This post was written by Abigail Potter, Senior Innovation Specialist with LC Labs.
LC Labs has been exploring how to use emerging technologies to expand the use of digital materials since our launch in 2016. We quickly saw machine learning (ML), one branch of artificial intelligence (AI), as a potential way to provide more metadata and connections between collection items and users. Experiments and research have shown the risks and benefits of using AI in libraries, archives and museums (LAMs) are both significant yet still largely hypothetical. In short:
- Library collections are incredibly diverse and are particularly challenging for current machine learning and AI tools to process predictably.
- New AI tools with impressive claims are being released rapidly. We benefit from testing these tools openly, collaborating, and learning from others.

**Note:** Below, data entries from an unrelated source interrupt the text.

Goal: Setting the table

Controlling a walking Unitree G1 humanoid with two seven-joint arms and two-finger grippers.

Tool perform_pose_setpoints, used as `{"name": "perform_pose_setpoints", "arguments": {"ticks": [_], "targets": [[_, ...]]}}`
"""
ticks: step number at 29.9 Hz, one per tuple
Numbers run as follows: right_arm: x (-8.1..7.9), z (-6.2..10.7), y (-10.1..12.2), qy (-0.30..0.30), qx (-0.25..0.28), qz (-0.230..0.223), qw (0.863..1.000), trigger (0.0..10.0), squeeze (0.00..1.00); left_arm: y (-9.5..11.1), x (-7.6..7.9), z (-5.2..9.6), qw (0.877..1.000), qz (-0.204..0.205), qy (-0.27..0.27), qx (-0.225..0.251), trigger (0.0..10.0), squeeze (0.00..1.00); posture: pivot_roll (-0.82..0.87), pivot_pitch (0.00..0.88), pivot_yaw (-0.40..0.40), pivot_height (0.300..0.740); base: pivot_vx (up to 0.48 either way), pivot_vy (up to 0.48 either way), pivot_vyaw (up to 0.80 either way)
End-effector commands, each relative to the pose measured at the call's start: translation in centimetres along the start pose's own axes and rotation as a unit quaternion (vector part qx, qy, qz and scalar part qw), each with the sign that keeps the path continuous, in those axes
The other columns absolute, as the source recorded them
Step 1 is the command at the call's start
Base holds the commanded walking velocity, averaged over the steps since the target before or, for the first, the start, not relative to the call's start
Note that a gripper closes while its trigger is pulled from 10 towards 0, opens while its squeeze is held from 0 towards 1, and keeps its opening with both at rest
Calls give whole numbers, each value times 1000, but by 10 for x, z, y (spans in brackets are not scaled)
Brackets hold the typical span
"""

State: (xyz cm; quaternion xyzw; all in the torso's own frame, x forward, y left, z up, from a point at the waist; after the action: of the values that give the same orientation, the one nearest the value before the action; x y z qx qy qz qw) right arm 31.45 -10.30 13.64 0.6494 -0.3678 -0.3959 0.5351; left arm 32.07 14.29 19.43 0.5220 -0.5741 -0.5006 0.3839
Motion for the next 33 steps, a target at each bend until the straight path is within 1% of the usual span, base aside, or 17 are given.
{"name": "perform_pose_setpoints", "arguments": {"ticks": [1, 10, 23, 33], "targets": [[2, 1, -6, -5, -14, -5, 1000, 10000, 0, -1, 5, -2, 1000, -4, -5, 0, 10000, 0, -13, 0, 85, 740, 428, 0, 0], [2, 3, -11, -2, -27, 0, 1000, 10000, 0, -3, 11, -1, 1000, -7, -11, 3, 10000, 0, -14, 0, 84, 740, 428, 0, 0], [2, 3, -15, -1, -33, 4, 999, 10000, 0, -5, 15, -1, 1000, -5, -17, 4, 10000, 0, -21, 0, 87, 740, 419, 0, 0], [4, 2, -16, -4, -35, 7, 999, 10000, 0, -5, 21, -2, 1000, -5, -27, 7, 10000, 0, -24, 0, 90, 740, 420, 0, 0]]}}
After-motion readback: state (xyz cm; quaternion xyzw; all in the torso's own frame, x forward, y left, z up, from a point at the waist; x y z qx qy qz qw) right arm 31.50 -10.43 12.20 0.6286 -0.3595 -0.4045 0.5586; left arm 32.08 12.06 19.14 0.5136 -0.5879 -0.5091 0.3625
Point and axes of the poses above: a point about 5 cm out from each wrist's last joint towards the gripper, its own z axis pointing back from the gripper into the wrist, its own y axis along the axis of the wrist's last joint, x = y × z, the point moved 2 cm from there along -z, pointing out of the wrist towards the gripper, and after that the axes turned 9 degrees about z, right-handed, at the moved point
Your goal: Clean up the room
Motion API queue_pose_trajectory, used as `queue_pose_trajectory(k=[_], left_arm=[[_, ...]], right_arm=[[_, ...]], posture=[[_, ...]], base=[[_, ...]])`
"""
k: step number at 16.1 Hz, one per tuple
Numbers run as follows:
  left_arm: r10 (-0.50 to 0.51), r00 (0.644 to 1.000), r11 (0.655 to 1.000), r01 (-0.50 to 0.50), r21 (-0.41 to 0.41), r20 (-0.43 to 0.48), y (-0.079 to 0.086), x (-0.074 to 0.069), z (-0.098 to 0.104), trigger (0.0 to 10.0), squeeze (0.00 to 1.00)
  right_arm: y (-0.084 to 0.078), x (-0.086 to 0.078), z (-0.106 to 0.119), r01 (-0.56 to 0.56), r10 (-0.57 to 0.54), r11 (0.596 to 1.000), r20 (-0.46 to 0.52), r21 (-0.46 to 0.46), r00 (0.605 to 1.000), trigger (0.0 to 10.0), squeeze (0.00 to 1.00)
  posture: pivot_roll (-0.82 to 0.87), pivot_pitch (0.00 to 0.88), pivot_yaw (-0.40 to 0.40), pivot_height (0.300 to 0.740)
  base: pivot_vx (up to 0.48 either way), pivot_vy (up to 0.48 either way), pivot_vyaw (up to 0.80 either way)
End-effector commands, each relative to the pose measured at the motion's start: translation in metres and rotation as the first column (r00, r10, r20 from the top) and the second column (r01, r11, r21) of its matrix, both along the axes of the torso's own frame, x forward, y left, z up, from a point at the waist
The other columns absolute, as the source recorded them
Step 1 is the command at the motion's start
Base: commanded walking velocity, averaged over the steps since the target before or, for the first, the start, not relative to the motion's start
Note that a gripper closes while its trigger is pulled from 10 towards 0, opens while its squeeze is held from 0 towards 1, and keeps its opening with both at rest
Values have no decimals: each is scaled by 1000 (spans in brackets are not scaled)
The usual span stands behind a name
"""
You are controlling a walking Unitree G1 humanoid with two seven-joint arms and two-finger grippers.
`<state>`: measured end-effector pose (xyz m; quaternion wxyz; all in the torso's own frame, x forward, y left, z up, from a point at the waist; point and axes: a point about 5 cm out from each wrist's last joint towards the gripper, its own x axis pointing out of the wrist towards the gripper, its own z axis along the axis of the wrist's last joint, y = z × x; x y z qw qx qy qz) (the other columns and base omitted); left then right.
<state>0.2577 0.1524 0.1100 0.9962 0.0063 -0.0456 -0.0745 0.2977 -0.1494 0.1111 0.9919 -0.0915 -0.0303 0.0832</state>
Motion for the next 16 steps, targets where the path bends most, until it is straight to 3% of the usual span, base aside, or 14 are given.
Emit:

- AI-specific quality standards and policies that support our context of providing authoritative resources to the public over the long-term need to be developed and communicated to partners and vendors.
- While large-scale implementation of responsible AI in LAMs is still several years away, now is the time to increase experimentation and collaboration both within our organization and across the sector.
To account for these challenges and realities, LC Labs has been developing a planning framework to support the responsible exploration and potential adoption of AI at the Library. At a high level, the framework includes three planning phases: 1) Understand 2) Experiment and 3) Implement, each supports the evaluation of three elements of ML: 1) Data; 2) Models; and 3) People. We’ve developed a set of worksheets, questionnaires, and workshops to engage stakeholders and staff and identify priorities for future AI enhancements and services. The mechanisms, tools, collaborations, and artifacts together form the AI Planning Framework. Our hope in sharing the framework and associated tools in this initial version is to encourage others to try it out and to solicit additional feedback. We will continue updating and refining the framework as we learn more about the elements and phases of ML planning.
Elements of our framework will be familiar to people in LAMs, and in the federal sector. It incorporates the research and recommendations of Ryan Cordell, Elizabeth Lorang, Leen-Kiat Soh, Thomas Padilla, and Benjamin Charles Germain Lee. It was inspired by evaluation frameworks and guides such as the National Institute for Standards and Technology Trustworthy AI Framework, the Federal Agencies Digital Guidelines Initiative, and the National Digital Stewardship Association Levels of Digital Preservation, and refined through collaborations with members of the General Services Administration AI Community of Practice, NARA’s Office of Innovation, Smithsonian’s Data Lab, Virginia Tech University Libraries, and the AI4LAM network. The framework was initially articulated in conjunction with the Mellon-funded Computing Cultural Heritage in the Cloud initiative and preliminarily shared at the 2022 iPres Conference in Glasgow, Scotland.
Data, Models, People
In planning for and conducting AI and ML experiments at the Library of Congress, we’ve simplified ML processes into three main elements: Data, Models, and People. How these elements are combined helps us understand whether an application of this technology is useful, ethical and effective.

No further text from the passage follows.